▶ _Problem requirements_:
Go through the data below and retype all of it exactly.

▶ _Dataset extract_:
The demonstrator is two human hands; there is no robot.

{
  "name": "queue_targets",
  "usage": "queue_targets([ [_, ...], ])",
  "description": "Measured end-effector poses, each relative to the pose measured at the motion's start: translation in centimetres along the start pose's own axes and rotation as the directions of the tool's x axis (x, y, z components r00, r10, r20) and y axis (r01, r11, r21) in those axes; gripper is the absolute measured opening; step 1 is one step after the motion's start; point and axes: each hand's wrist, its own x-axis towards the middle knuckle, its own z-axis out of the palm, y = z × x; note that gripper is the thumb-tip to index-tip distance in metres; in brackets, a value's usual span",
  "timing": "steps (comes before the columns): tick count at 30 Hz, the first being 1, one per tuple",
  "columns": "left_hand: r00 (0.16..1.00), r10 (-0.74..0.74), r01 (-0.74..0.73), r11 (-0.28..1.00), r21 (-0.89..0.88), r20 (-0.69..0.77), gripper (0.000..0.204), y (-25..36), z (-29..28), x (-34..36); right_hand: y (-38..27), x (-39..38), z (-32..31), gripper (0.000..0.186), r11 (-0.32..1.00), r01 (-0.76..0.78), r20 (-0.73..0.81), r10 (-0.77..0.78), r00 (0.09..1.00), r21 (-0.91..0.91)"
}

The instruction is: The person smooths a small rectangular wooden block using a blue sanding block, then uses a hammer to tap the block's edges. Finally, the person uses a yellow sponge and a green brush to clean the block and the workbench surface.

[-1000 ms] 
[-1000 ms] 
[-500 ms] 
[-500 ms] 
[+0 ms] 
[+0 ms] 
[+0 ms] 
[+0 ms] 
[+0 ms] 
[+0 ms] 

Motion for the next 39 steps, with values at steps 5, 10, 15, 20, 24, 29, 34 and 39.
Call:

▶ _Reply to the task_:
The demonstrator is two human hands; there is no robot.

{
  "name": "queue_targets",
  "usage": "queue_targets([ [_, ...], ])",
  "description": "Measured end-effector poses, each relative to the pose measured at the motion's start: translation in centimetres along the start pose's own axes and rotation as the directions of the tool's x axis (x, y, z components r00, r10, r20) and y axis (r01, r11, r21) in those axes; gripper is the absolute measured opening; step 1 is one step after the motion's start; point and axes: each hand's wrist, its own x-axis towards the middle knuckle, its own z-axis out of the palm, y = z × x; note that gripper is the thumb-tip to index-tip distance in metres; in brackets, a value's usual span",
  "timing": "steps (comes before the columns): tick count at 30 Hz, the first being 1, one per tuple",
  "columns": "left_hand: r00 (0.16..1.00), r10 (-0.74..0.74), r01 (-0.74..0.73), r11 (-0.28..1.00), r21 (-0.89..0.88), r20 (-0.69..0.77), gripper (0.000..0.204), y (-25..36), z (-29..28), x (-34..36); right_hand: y (-38..27), x (-39..38), z (-32..31), gripper (0.000..0.186), r11 (-0.32..1.00), r01 (-0.76..0.78), r20 (-0.73..0.81), r10 (-0.77..0.78), r00 (0.09..1.00), r21 (-0.91..0.91)"
}

The instruction is: The person smooths a small rectangular wooden block using a blue sanding block, then uses a hammer to tap the block's edges. Finally, the person uses a yellow sponge and a green brush to clean the block and the workbench surface.

[-1000 ms] 
[-1000 ms] 
[-500 ms] 
[-500 ms] 
[+0 ms] 
[+0 ms] 
[+0 ms] 
[+0 ms] 
[+0 ms] 
[+0 ms] 

Motion for the next 39 steps, with values at steps 5, 10, 15, 20, 24, 29, 34 and 39.
Call:

No more output will be given for this exercise.